Before I recap, I wanted to mention that my apartment just had a fire. I was busy setting up my new workstation when the damn alarm went off. Those alarms are loud. So I go to the door and touch it with an open hand to make sure I wasn’t going to get torched upon opening it. That checked out. Then I cautiously went downstairs where there was smoke. So I’m standing outside with some folks from other flats and we were wondering where the fire department was. You see, the fire department nearest to my apartment is across the street. After two minutes I made my way over by foot and walked up to the front entrance. A couple firemen were at the door and opened it casually. I said “you guys get the alarm.” They said nope. I said “my apartments on fire.” They said, “oh yeah, where is it.” I said, “its across the street.” We walked a couple feet out and I pointed across the street. They both laughed and said they’d meet me there in a couple minutes. Good news that it turned out to be a malfunction from the laundry room. Someone had overloaded the washing machine and the rubber device that spins had spun out of control and was smoldering and smoking.

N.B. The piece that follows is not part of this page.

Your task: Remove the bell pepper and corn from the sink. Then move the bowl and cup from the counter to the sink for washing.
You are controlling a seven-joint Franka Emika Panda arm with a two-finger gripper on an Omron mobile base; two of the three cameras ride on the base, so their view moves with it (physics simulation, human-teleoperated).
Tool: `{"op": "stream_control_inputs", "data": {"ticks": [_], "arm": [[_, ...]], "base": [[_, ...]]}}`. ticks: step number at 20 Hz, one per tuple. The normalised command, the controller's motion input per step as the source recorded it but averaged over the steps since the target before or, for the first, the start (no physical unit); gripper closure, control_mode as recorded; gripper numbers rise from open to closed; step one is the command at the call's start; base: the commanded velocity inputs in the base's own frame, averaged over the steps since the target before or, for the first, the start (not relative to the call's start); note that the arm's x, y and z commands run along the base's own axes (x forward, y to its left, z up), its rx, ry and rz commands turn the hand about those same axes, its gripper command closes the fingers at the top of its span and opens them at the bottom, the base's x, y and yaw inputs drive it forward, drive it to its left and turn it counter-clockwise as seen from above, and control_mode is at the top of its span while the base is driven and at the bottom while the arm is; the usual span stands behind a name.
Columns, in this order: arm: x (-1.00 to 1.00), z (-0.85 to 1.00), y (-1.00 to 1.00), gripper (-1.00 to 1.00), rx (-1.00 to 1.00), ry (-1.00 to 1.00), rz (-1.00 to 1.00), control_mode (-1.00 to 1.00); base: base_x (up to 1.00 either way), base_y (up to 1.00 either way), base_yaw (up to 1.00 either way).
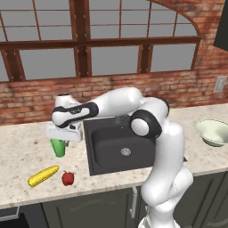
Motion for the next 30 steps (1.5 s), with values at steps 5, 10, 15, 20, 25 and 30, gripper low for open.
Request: {"op": "stream_control_inputs", "data": {"ticks": [5,10,15,20,25,30], "arm": [[-0.19,0.0,-0.33,1.0,0.0,0.0,0.03,-1.0],[-0.19,-0.08,-0.26,1.0,-0.05,0.0,0.0,-1.0],[-0.19,0.0,-0.33,1.0,-0.07,0.01,0.01,-1.0],[-0.23,0.06,-0.37,1.0,-0.03,0.0,0.07,-1.0],[-0.18,0.12,-0.37,1.0,0.0,0.0,0.03,-1.0],[-0.14,0.08,-0.37,1.0,0.0,-0.03,0.0,-1.0]], "base": [[0.0,0.0,0.0],[0.0,0.0,0.0],[0.0,0.0,0.0],[0.0,0.0,0.0],[0.0,0.0,0.0],[0.0,0.0,0.0]]}}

We had a modest turnout last Friday. Jeff Harrington supplied a cool improvisation that had very nice rhythm. As Joseph Benzola exclaimed, “you can dance to it!” Myself, I continued from the week prior with a Moog modular, drone-style improvisation. David Toub supplied two awesome tunes of his own, a dedication and the masterwork This Piece Intentionally Left Blank. Jukka-Pekka Kervinen added two improvisations, quite impressive. One for an out of tune piano (if you’ve been following my blog you probably will remember that is one of my examples I set for contemporary piano). Charles Turner added a really cool improvisation which received positive feedback on Facebook. A comparison to Feldman (that’s the tops in my world).
ImprovFriday has now run for nine weeks. I’m contemplating turning it into an event with a start and stop date (maybe a couple times a year). Coordinating with music sites like NetNewMusic, creating or participating in online events is possible. There are a lot of resources. Something along the lines of “New Music Saturday” or “Chatnight Sunday” comes to mind.